**What you should do**. I need the lines below from the one with "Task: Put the" down to the one with "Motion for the" reproduced exactly, both ends included, and nothing else.
* * * * * * *
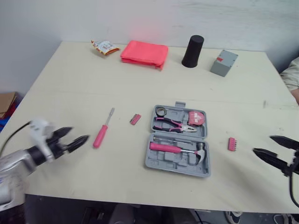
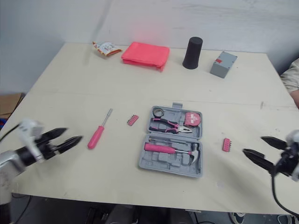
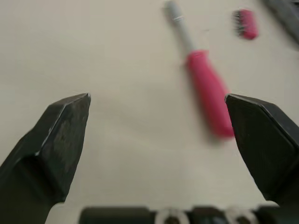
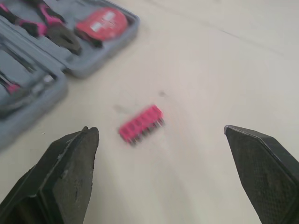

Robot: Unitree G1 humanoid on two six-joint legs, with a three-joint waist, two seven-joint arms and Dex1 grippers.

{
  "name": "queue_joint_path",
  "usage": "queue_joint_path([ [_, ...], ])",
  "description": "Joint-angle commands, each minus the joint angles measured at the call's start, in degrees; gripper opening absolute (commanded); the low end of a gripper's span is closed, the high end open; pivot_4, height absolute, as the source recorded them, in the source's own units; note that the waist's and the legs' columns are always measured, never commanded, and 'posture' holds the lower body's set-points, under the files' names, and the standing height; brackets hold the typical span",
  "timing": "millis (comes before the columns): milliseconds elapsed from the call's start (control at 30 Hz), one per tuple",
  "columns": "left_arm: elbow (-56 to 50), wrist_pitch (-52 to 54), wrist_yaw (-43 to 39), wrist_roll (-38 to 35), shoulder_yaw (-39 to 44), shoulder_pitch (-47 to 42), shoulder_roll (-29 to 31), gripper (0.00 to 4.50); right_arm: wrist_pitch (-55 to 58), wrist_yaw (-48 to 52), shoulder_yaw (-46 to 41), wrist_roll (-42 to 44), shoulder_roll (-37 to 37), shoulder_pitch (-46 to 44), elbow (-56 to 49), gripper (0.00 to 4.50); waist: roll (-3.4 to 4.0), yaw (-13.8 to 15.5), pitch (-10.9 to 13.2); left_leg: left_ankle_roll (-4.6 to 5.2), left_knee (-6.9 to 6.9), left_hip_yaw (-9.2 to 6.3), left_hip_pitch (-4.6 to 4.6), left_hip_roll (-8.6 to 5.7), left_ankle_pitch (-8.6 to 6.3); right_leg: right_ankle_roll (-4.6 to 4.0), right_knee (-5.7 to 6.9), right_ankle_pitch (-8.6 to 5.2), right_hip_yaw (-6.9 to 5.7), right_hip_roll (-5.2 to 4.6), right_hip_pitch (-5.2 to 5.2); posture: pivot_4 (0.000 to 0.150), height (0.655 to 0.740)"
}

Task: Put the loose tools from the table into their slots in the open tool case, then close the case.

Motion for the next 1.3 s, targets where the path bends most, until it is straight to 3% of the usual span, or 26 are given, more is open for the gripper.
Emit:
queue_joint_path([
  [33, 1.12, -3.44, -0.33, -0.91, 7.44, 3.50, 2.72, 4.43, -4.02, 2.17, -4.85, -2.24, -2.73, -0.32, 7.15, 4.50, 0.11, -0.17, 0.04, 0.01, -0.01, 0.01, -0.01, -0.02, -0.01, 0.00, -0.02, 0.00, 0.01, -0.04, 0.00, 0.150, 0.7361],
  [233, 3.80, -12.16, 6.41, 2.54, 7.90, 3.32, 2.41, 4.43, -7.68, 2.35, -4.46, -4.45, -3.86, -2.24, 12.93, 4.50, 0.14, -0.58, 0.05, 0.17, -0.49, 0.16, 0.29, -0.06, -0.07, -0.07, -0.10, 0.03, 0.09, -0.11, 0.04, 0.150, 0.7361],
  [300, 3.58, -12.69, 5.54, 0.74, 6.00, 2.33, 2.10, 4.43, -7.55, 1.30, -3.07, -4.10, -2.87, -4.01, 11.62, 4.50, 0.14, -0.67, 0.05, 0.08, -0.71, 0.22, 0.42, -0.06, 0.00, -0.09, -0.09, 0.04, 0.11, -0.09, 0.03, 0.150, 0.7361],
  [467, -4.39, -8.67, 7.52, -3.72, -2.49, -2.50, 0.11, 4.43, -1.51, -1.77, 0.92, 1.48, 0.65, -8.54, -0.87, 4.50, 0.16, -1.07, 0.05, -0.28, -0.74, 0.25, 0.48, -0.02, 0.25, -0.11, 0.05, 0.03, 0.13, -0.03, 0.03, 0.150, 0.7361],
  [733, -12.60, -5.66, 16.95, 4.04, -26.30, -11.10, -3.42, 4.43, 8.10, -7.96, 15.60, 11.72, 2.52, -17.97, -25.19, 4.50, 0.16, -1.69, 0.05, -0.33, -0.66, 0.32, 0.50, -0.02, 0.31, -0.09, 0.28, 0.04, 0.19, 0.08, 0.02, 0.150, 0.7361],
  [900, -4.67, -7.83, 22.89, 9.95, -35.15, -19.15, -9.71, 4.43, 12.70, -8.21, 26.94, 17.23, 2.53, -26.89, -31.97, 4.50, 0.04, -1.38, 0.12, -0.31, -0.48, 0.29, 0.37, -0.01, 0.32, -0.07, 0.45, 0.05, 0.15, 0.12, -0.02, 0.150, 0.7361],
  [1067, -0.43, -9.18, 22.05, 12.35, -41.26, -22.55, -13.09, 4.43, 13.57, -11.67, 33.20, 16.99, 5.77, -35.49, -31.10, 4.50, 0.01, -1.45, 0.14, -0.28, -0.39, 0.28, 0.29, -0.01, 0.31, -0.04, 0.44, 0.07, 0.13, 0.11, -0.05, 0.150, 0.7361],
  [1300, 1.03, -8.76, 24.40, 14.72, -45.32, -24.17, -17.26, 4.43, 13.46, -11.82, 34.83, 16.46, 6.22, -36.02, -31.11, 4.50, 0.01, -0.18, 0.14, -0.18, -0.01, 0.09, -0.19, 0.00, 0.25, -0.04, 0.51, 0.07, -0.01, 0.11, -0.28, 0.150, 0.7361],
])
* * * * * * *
**Answer area**.
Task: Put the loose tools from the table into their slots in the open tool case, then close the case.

Motion for the next 1.3 s, targets where the path bends most, until it is straight to 3% of the usual span, or 26 are given, more is open for the gripper.

The output shown is complete.